RECORDS SUPPLIED below:
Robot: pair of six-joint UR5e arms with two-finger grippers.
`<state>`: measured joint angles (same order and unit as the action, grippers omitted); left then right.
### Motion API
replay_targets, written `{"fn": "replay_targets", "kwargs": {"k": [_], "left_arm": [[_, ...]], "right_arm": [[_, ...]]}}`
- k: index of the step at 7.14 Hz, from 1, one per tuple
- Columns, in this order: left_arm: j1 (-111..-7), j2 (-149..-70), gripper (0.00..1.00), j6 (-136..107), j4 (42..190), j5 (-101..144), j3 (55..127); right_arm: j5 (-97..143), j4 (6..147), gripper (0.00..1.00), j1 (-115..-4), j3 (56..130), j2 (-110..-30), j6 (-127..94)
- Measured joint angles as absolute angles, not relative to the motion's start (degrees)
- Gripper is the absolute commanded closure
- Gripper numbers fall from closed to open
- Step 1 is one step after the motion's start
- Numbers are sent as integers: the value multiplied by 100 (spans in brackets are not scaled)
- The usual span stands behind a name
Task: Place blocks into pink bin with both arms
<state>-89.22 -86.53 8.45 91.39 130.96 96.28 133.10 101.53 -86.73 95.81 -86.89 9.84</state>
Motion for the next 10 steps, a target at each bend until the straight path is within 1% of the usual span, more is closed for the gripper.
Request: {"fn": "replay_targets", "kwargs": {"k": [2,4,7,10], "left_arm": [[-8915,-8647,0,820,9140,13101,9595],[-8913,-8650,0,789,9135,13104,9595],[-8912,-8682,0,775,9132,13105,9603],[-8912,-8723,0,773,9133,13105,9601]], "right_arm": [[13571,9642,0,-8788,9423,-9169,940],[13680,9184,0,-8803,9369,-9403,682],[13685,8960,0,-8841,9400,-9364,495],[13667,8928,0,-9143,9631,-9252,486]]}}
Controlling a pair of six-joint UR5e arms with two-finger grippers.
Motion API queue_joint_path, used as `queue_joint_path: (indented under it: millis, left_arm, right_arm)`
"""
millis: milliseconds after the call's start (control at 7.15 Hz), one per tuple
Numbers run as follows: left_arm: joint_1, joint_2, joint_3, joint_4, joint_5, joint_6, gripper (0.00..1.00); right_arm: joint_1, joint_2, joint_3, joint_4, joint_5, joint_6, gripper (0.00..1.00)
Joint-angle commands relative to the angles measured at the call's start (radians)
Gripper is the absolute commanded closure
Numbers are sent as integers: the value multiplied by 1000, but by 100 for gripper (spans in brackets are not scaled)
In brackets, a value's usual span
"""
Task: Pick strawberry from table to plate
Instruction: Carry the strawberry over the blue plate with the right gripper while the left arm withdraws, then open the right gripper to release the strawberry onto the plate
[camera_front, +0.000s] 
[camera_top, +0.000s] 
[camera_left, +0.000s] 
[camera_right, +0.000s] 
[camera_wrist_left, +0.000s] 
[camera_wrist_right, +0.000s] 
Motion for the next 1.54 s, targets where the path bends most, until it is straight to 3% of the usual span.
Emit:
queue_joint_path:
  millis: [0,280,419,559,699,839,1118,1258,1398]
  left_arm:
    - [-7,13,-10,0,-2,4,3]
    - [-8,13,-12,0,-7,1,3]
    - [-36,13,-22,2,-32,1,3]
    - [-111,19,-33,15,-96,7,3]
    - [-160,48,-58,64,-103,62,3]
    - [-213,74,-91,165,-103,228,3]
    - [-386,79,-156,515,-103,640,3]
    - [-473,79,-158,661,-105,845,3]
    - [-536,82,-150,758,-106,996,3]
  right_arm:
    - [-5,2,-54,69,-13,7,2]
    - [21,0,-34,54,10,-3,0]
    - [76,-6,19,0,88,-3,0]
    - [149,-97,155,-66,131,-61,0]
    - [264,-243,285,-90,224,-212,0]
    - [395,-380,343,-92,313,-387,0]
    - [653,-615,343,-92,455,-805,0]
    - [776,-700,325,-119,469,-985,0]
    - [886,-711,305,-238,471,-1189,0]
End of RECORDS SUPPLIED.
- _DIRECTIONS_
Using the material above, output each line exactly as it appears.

- _SOLUTION TO THIS TASK_
Robot: pair of six-joint UR5e arms with two-finger grippers.
`<state>`: measured joint angles (same order and unit as the action, grippers omitted); left then right.
### Motion API
replay_targets, written `{"fn": "replay_targets", "kwargs": {"k": [_], "left_arm": [[_, ...]], "right_arm": [[_, ...]]}}`
- k: index of the step at 7.14 Hz, from 1, one per tuple
- Columns, in this order: left_arm: j1 (-111..-7), j2 (-149..-70), gripper (0.00..1.00), j6 (-136..107), j4 (42..190), j5 (-101..144), j3 (55..127); right_arm: j5 (-97..143), j4 (6..147), gripper (0.00..1.00), j1 (-115..-4), j3 (56..130), j2 (-110..-30), j6 (-127..94)
- Measured joint angles as absolute angles, not relative to the motion's start (degrees)
- Gripper is the absolute commanded closure
- Gripper numbers fall from closed to open
- Step 1 is one step after the motion's start
- Numbers are sent as integers: the value multiplied by 100 (spans in brackets are not scaled)
- The usual span stands behind a name
Task: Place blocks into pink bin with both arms
<state>-89.22 -86.53 8.45 91.39 130.96 96.28 133.10 101.53 -86.73 95.81 -86.89 9.84</state>
Motion for the next 10 steps, a target at each bend until the straight path is within 1% of the usual span, more is closed for the gripper.
Request: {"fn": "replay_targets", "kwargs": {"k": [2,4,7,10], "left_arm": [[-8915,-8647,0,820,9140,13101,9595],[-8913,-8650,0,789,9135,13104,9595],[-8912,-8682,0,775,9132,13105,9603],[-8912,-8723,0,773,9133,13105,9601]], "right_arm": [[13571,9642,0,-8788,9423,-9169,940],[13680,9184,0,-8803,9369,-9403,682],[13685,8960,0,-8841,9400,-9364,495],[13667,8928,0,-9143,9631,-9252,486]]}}
Controlling a pair of six-joint UR5e arms with two-finger grippers.
Motion API queue_joint_path, used as `queue_joint_path: (indented under it: millis, left_arm, right_arm)`
"""
millis: milliseconds after the call's start (control at 7.15 Hz), one per tuple
Numbers run as follows: left_arm: joint_1, joint_2, joint_3, joint_4, joint_5, joint_6, gripper (0.00..1.00); right_arm: joint_1, joint_2, joint_3, joint_4, joint_5, joint_6, gripper (0.00..1.00)
Joint-angle commands relative to the angles measured at the call's start (radians)
Gripper is the absolute commanded closure
Numbers are sent as integers: the value multiplied by 1000, but by 100 for gripper (spans in brackets are not scaled)
In brackets, a value's usual span
"""
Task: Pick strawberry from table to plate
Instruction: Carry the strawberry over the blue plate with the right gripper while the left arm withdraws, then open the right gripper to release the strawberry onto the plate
[camera_front, +0.000s] 
[camera_top, +0.000s] 
[camera_left, +0.000s] 
[camera_right, +0.000s] 
[camera_wrist_left, +0.000s] 
[camera_wrist_right, +0.000s] 
Motion for the next 1.54 s, targets where the path bends most, until it is straight to 3% of the usual span.
Emit:
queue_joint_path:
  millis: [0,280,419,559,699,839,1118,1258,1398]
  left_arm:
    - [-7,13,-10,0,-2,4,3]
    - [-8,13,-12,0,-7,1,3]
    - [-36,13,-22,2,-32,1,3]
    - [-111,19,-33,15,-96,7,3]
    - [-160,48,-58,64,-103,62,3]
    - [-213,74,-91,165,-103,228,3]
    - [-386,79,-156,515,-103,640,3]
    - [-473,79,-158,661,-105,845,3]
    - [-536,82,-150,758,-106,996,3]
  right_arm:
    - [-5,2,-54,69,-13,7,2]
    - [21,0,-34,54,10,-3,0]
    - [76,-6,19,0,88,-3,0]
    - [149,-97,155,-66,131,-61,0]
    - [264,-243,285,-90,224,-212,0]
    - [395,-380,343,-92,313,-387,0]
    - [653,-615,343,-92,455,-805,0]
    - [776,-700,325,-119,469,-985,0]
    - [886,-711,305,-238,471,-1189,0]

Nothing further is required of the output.